I typically recommend solely drinking water throughout the day (after coffee, of course). Yes, you can get water from drinking shit like soda, but unnecessary sugar, phosphorous, or chemicals are not what you drink if you actually care about things like performance, building muscle, or decreasing body fat.
Worst Case Scenario
Some of you will find yourself in the heat for work (fire fighters, soldiers, cops, etc.), play (hiking, water sports, motor sports), or training, so it’ll be good to review heat injuries. Keep in mind that if you have not gone through an acclimation process, then you are more susceptible to these conditions. Furthermore, anyone is susceptible to them if they do too much, too long, on too hot a day.
Heat Cramps — These aren’t very serious, yet they are an indication you are not hydrated well and likely have low sodium. It’s a misconception that potassium and bananas will prevent these. Cease activity if you can and hydrate with salt accordingly.
Heat Exhaustion — This isn’t just feeling tired in the heat, this is the beginning of a downward spiral of the body shutting down. It occurs when the thermoregulatory and cardiovascular system can’t keep up with the demands of the increased temperature and cardiac output shift. If you feel dizzy, extreme fatigue, headache, nausea/vomiting, or you lose consciousness, then cease the activity and hydrate as discussed above. IV fluids would be ideal, and so would external cooling. Get into a cool environment with a fan, get someone to spritz water on you, and get some ice or cool packs under your arms and in your groin for a few minutes.
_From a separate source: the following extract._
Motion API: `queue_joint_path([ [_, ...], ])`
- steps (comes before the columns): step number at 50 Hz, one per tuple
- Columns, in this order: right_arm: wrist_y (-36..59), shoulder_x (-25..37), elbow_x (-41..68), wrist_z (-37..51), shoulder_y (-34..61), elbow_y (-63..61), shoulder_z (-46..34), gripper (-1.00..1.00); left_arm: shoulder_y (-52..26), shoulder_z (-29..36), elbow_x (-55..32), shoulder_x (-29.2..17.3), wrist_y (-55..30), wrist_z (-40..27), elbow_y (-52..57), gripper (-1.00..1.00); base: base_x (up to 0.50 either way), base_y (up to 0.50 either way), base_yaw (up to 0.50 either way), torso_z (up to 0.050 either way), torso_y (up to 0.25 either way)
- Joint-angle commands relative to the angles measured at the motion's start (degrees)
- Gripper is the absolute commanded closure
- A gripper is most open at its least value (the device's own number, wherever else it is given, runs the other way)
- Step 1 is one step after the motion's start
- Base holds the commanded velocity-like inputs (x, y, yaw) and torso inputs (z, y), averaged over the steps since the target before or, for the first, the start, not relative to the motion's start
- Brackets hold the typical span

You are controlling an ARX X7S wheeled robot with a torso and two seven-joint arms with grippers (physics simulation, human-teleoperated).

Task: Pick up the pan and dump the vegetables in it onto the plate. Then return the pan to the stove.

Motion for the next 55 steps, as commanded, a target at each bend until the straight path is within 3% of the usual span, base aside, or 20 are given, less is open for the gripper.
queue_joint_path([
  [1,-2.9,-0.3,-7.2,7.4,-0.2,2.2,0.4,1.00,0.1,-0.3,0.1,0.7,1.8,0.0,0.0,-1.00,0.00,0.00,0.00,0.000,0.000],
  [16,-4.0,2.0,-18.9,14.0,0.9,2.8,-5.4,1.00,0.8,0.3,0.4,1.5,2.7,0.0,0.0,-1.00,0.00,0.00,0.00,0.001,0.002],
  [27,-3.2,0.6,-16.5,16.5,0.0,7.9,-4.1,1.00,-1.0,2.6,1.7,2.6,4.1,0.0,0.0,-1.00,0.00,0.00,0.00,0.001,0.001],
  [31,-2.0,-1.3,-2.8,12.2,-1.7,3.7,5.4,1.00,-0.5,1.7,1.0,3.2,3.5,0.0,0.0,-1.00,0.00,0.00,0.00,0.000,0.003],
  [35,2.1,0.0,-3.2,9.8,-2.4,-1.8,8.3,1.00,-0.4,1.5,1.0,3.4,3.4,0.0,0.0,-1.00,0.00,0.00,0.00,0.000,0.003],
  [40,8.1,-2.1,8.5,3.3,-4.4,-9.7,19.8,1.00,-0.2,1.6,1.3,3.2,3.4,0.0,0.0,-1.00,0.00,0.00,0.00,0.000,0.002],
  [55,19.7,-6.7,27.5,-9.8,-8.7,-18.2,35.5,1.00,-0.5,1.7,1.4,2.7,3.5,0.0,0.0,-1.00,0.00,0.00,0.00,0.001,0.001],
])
Heat Stroke — This is life-threatening. If this is happening to you, you won’t really be able to help yourself, so teach others what to look for. The same symptoms from heat exhaustion will occur, but the two that should jump out are the cessation of sweating and altered mental status (i.e. disorientation). All of those cooling measures above should happen immediately. This is what people die from on a regular basis, and it isn’t when the temperature is 95 degrees with 90% humidity; most heat casualties occur when it’s a balmy 85 degrees because people don’t expect it.
While this article doesn’t have helicopter penises and “fuck yous” to hipsters, my aim is to a) prevent any unnecessary heat injuries, b) emphasize the importance of hydration all the time, but especially in the summer months, and c) give you something easy to do to efficiently train and recover to get stronger, faster, and conditioned. If you’re outside every day, then you need to drink much more water than you think you need to. Even if your job and gym are inside, you’ll still be exposed to the heat throughout the day, so take care of hydration now before it becomes a problem.